**TASK ITEM**
Every line of the material below, from the top through the line with "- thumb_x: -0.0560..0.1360", should be reproduced exactly.

**GIVEN INFORMATION**
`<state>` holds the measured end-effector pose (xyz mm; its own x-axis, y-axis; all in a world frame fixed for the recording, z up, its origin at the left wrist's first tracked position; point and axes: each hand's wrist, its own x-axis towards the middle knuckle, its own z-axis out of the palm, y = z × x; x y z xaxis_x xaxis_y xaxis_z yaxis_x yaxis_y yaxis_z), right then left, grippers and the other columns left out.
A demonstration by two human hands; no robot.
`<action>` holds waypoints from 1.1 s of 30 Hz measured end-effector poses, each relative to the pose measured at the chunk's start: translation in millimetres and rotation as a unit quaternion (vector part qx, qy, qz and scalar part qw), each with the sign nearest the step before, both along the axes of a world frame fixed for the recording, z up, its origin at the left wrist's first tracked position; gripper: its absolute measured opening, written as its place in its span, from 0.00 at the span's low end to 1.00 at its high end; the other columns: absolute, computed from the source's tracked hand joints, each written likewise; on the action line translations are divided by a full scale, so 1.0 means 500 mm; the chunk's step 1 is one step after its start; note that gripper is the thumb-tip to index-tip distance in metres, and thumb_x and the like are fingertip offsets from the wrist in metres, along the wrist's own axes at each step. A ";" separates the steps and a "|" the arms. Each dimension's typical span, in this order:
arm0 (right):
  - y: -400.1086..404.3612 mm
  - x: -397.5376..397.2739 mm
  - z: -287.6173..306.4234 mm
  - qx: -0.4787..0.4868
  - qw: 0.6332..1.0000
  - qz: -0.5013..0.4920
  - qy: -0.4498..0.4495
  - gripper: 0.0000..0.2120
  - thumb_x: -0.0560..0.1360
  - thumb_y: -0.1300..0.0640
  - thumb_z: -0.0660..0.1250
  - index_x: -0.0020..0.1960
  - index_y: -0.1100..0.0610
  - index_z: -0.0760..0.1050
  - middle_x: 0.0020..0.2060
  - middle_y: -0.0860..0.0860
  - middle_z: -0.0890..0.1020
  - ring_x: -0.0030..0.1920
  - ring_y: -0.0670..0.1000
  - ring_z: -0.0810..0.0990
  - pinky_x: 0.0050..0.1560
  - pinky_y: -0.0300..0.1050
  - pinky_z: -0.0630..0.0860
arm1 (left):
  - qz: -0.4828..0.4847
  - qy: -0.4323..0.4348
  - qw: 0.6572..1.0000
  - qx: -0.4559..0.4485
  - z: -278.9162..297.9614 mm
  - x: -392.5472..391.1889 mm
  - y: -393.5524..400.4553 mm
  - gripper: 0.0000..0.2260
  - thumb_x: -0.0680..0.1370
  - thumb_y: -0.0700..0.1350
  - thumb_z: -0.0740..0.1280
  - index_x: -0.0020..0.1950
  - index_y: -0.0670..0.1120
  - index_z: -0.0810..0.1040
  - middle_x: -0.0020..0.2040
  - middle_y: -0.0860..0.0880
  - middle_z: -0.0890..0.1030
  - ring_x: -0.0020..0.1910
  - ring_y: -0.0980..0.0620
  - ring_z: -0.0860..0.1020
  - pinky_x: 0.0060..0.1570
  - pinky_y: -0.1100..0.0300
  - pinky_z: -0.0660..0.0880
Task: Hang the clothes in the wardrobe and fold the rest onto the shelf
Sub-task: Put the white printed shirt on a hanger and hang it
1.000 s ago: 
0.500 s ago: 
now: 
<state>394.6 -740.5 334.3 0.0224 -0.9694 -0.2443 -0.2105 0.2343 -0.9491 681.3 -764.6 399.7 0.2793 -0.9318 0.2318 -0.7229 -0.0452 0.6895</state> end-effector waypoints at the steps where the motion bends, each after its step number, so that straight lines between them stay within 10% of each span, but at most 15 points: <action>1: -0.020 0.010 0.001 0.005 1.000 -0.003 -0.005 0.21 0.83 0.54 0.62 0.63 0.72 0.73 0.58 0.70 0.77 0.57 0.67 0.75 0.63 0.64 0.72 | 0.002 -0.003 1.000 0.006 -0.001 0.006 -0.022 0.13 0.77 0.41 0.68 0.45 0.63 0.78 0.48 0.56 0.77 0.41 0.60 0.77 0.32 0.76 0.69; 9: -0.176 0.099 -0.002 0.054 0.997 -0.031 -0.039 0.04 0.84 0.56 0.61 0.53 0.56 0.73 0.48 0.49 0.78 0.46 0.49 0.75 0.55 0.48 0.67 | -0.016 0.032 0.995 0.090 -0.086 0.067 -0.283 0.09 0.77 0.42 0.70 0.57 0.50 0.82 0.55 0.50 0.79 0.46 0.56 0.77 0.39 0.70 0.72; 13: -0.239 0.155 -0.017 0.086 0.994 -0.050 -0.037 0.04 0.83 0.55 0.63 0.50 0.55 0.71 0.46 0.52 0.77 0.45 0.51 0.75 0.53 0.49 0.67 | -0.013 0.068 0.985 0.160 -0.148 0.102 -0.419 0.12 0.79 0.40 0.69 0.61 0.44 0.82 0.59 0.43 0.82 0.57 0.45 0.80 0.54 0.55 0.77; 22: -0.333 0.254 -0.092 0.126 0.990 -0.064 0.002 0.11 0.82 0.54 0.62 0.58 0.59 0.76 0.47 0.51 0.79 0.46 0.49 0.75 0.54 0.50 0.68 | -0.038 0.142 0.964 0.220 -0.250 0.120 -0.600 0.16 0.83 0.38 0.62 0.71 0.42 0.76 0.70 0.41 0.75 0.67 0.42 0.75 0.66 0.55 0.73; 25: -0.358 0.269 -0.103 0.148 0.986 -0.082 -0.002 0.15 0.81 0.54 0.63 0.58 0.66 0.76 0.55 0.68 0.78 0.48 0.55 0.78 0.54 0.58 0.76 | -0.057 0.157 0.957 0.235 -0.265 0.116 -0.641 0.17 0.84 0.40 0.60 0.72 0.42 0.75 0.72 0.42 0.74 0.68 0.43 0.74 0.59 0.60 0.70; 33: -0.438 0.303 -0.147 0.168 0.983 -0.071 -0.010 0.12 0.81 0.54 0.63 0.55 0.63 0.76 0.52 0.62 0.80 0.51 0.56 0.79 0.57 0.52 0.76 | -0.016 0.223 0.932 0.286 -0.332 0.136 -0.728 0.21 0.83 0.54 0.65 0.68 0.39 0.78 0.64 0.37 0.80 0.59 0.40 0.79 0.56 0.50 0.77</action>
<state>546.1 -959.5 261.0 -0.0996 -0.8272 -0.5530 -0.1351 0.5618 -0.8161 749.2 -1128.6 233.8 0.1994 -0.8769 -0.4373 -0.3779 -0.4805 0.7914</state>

**REPLY TO THE TASK**
`<state>` holds the measured end-effector pose (xyz mm; its own x-axis, y-axis; all in a world frame fixed for the recording, z up, its origin at the left wrist's first tracked position; point and axes: each hand's wrist, its own x-axis towards the middle knuckle, its own z-axis out of the palm, y = z × x; x y z xaxis_x xaxis_y xaxis_z yaxis_x yaxis_y yaxis_z), right then left, grippers and the other columns left out.
A demonstration by two human hands; no robot.
`<action>` holds waypoints from 1.1 s of 30 Hz measured end-effector poses, each relative to the pose measured at the chunk's start: translation in millimetres and rotation as a unit quaternion (vector part qx, qy, qz and scalar part qw), each with the sign nearest the step before, both along the axes of a world frame fixed for the recording, z up, its origin at the left wrist's first tracked position; gripper: its absolute measured opening, written as its place in its span, from 0.00 at the span's low end to 1.00 at its high end; the other columns: absolute, computed from the source's tracked hand joints, each written likewise; on the action line translations are divided by a full scale, so 1.0 means 500 mm; the chunk's step 1 is one step after its start; note that gripper is the thumb-tip to index-tip distance in metres, and thumb_x and the like are fingertip offsets from the wrist in metres, along the wrist's own axes at each step. A ";" separates the steps and a "|" the arms. Each dimension's typical span, in this order:
arm0 (right):
  - y: -400.1086..404.3612 mm
  - x: -397.5376..397.2739 mm
  - z: -287.6173..306.4234 mm
  - qx: -0.4787..0.4868
  - qw: 0.6332..1.0000
  - qz: -0.5013..0.4920
  - qy: -0.4498..0.4495
  - gripper: 0.0000..0.2120
  - thumb_x: -0.0560..0.1360

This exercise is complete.